Yes it is 425, i like this stuff alot :thumb: not tried Alexe's new QD yet but il get a drop off him next time i see him, i was impressed by the original one.

Glass cleaner is a local product and IPA based :thumb:



tmlvaleting said:


> Great work never tried a natural sea sponge before! :thumb:


You should give it a whirl, best thing to wash a car with by a long shot IMO



concours g60 said:


> great work mate, i like the way you take your pics that might sound a bit wierd but they are composed and shot well. I was more interested in the yellow ferriari is it a f430 scud spider if it is it must be one of the first in the UK?


Yes it is a scudaria M16 spider, iv detailed that also will do a write up when i get some time (hopefully latter today)


----------



## Envy Car Care (Aug 17, 2006)

Nice one James, now I'm jealous 
A great job and very well presented pics.


----------



## dw0510 (Oct 22, 2006)

james b said:


> You should give it a whirl, best thing to wash a car with by a long shot IMO


Well I bought a Z-ymol sponge the other day and its the same as an ordinary silicone sponge even when its wet!! :doubleshoSo I'm a lambswool mitt user normally, where can you get the sea sponge?


----------



## Perfection Detailing (Nov 3, 2007)

Stunning James some nice pics as well....


----------



## Auto Finesse (Jan 10, 2007)

tmlvaleting said:


> Well I bought a Z-ymol sponge the other day and its the same as an ordinary silicone sponge even when its wet!! :doubleshoSo I'm a lambswool mitt user normally, where can you get the sea sponge?


There hard work to get hold of good ones (unbleached sea wool and a decent size) i found a shop but its 25 miles away, luckly i have a monthly maintenance job round the corner from it so i go there.

I found this site: http://www.puresponges.co.uk/index....s&order_sponges=s_size&Submit.x=57&Submit.y=8 but they dont have many big sizes in at the moment, there is always : http://www.apacy.com/ if you want to buy a few.

You will pay 25-30 for a decent one but they last an age, Robie valet magic had some good ones once up on a time too you could see if hes still get any but its doubtful


----------



## Rowan83 (Aug 21, 2007)

Wow!! not seen one of those detailed before :doublesho

Looks simply awesome!! :argie:

I take it the owner has quite a bit of dosh, lol.


----------



## SimonW (Jun 3, 2007)

Looking good buddy :thumb: 

Si


----------



## mouthyman (May 1, 2006)

fantastic work as always james, and great photo's


----------



## Planet Admin (Jul 11, 2009)

That is lush:thumb:


----------



## PaulN (Jan 17, 2008)

What a stunning car. Bet the owner was chuffed with the finish! :thumb:


----------



## Epoch (Jul 30, 2006)

Cracking work James and what a beautiful machine


----------



## ads2k (Jul 12, 2006)

Nicely done matey :thumb:


----------



## RRobert (Aug 10, 2007)

rmorgan84 said:


> Why do the centre wheel retainer thingy mac jiggy things keep changing colour from red to blue in the pics?

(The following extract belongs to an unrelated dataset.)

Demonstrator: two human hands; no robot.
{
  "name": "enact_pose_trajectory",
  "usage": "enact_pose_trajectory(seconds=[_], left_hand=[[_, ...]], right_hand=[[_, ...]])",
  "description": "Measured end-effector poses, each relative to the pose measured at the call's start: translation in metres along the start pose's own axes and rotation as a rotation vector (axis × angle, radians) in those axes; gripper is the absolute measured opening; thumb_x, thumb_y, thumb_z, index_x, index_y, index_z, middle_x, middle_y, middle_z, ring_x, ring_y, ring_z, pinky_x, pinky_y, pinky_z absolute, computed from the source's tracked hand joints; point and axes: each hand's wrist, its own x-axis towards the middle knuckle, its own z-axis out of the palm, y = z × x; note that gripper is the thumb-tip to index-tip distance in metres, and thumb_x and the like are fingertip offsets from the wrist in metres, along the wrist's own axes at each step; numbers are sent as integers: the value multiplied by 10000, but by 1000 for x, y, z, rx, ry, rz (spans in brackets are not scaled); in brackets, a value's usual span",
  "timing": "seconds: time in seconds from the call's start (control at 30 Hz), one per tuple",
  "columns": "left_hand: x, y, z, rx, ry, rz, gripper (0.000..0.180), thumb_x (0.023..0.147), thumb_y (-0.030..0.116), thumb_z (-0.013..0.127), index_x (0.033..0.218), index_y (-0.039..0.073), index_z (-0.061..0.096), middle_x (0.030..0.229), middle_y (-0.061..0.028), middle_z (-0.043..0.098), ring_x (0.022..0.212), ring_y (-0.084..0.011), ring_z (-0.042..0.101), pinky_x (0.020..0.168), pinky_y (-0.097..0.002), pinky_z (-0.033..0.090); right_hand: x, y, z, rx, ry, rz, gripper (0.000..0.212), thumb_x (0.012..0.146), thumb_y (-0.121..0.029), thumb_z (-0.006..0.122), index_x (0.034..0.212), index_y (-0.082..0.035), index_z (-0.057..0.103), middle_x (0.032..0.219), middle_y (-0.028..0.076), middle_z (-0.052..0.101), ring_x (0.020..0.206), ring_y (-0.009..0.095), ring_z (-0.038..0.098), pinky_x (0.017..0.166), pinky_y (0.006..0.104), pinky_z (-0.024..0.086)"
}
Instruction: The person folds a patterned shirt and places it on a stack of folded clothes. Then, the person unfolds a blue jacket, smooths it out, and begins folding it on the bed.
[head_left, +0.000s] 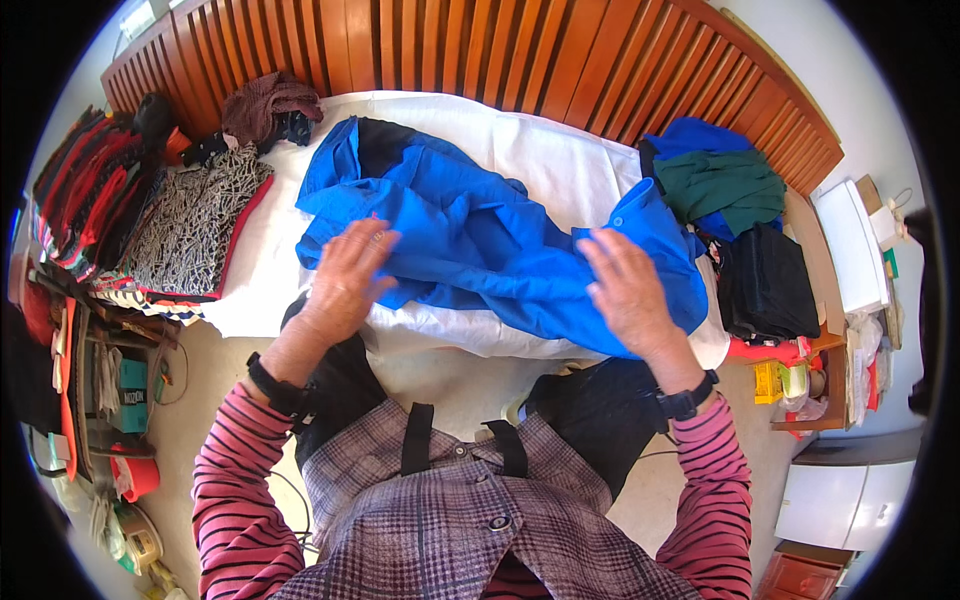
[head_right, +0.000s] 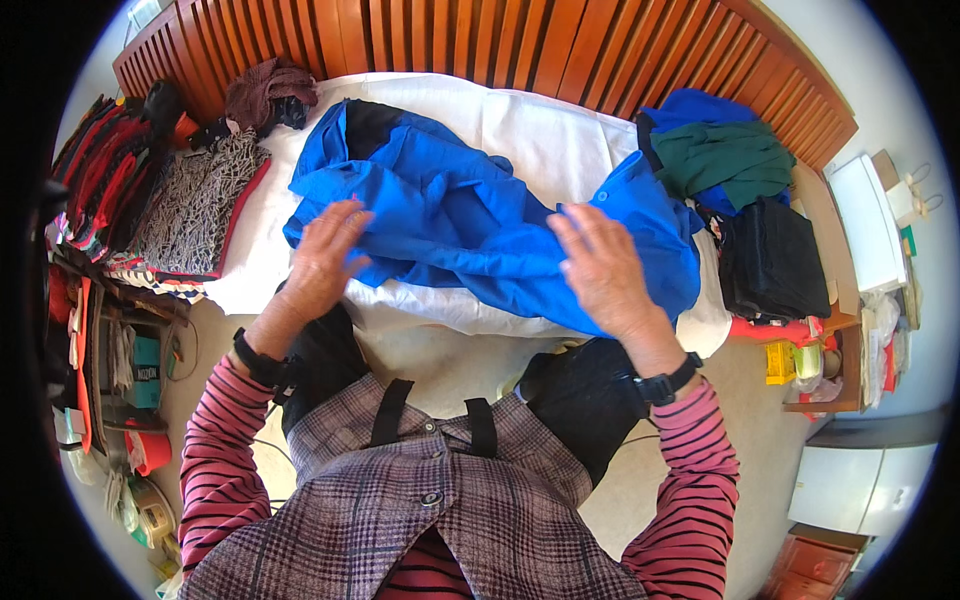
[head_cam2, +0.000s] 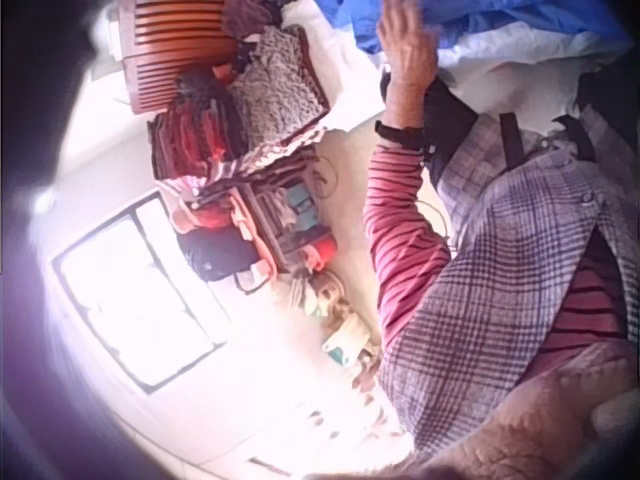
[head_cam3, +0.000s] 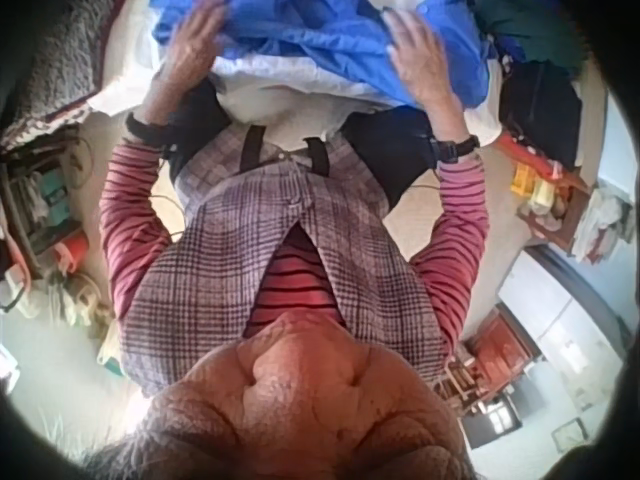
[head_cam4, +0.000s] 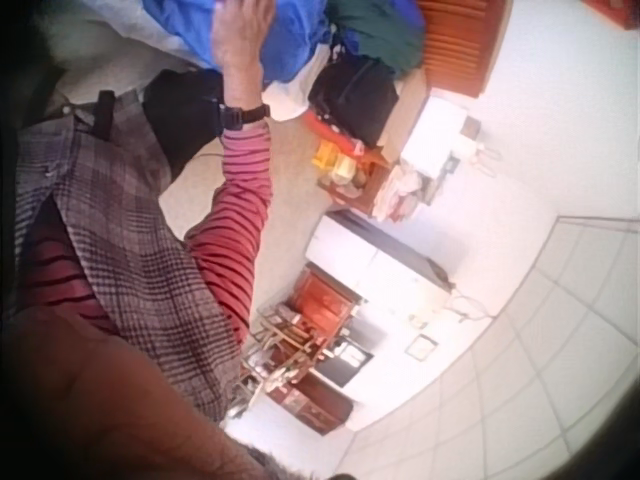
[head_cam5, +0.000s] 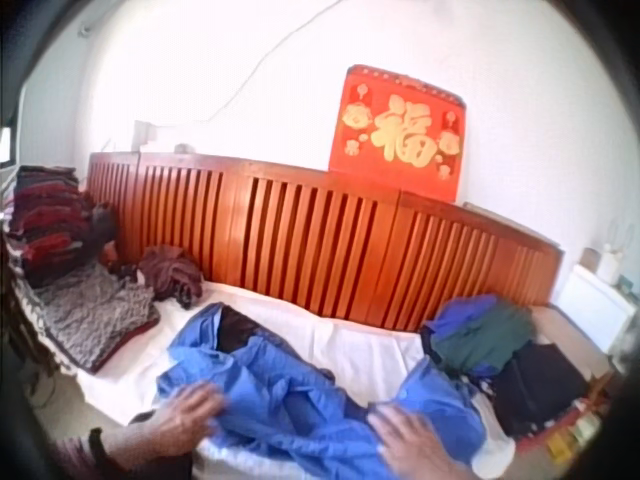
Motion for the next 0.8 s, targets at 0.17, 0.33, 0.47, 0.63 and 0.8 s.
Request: enact_pose_trajectory(seconds=[0.17,0.33,0.47,0.63,0.8], left_hand=[[-15,-2,11,201,-538,-150,840,861,460,682,1557,209,285,1596,-99,272,1458,-319,279,1125,-621,256],[-24,-15,15,190,-517,-137,881,852,457,695,1573,236,239,1627,-92,209,1477,-357,245,1143,-623,250],[-21,-11,17,197,-539,-185,859,858,466,692,1564,222,268,1620,-101,228,1476,-343,241,1139,-625,251],[-23,-14,21,190,-547,-203,858,864,481,684,1564,214,266,1624,-107,211,1475,-347,241,1142,-625,243],[-25,-11,19,184,-450,-196,779,876,464,676,1521,182,342,1562,-122,299,1427,-357,308,1127,-607,267]], right_hand=[[-13,-16,30,-89,-694,160,710,899,-327,685,1519,-212,358,1605,123,257,1477,315,252,1168,607,201],[-15,-18,39,-209,-465,61,572,916,-310,659,1400,-54,493,1474,140,451,1383,318,391,1133,561,293],[6,-41,61,259,-36,-97,204,897,-139,635,1071,-34,623,1029,102,648,1020,313,607,865,420,488],[29,-61,103,512,-175,245,152,840,-88,661,981,-81,604,916,117,631,885,341,635,775,446,515],[25,-50,115,392,-154,276,168,797,-82,690,919,-89,574,886,107,613,897,337,637,756,457,518]])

attention to detail - good spot. i think thats a bit odd. i'd want them all the same colour, if i could ever raise the cash to buy one 

anyway, i enjoyed the read and pics, especially the Ka lurking in the background :lol:


----------



## DCR (Sep 12, 2008)

man i love these cars
great work

what is the benefit of using a nat sea sponge over a wash mitt ?


----------



## VIPER (May 30, 2007)

All Carrera GTs should have the red centre lock nuts on left (driver's) side and the blue on the right side, and it is to identify the different threads :thumb:


----------



## scooby73 (Mar 20, 2007)

Great detail and write-up!:thumb:

Stunning car!:driver: Would be my first purchase of i ever won big on the lottery!


----------



## mark m. (Aug 13, 2007)

Looks absolutely stunning


----------



## pdv40 (Sep 11, 2008)

james b said:


> Iv seen 3 and IIRR there all like that


It's quite common on most centre-lock hub applications. AFAIK they're counter-threaded so you need to get them the right way round.

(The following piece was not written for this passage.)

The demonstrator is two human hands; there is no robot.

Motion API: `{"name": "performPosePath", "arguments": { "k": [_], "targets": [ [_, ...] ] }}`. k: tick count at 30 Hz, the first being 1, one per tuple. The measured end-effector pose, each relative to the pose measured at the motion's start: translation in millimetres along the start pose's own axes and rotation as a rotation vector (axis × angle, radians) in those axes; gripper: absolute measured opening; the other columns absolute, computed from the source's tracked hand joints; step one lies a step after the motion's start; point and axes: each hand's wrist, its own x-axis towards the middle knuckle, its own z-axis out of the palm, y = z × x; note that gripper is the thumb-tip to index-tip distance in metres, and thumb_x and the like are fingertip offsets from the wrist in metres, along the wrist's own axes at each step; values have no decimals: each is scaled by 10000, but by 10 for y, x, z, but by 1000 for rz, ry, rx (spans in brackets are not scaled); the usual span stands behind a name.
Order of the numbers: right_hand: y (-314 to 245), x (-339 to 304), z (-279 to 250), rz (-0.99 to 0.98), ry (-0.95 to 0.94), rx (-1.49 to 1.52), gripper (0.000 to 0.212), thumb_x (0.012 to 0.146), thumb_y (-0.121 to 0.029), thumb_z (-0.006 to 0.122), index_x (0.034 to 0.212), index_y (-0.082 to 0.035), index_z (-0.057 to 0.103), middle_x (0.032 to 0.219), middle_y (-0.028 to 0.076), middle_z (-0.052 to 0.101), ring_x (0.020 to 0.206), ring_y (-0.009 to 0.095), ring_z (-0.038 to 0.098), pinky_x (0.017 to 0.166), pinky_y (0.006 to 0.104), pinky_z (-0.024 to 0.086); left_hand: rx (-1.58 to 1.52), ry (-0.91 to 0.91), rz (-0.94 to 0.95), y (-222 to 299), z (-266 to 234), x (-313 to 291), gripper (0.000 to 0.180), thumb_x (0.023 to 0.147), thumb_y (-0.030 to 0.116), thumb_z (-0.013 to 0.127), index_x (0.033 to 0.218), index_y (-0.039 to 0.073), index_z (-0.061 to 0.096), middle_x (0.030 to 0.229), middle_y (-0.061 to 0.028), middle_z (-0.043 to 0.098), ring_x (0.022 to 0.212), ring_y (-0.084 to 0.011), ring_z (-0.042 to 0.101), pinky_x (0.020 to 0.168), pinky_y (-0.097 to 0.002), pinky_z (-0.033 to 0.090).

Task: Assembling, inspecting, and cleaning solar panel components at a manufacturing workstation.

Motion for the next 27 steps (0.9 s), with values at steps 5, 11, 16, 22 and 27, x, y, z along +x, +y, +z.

Great work James, I noticed in this and the Ferrari 16M thread that you use a natural sea sponge. What are the benefits/differences between these and a Z Sponge or usual mitt?


----------



## Auto Finesse (Jan 10, 2007)

pdv40 said:


> It's quite common on most centre-lock hub applications. AFAIK they're counter-threaded so you need to get them the right way round.
> 
> Great work James, I noticed in this and the Ferrari 16M thread that you use a natural sea sponge. What are the benefits/differences between these and a Z Sponge or usual mitt?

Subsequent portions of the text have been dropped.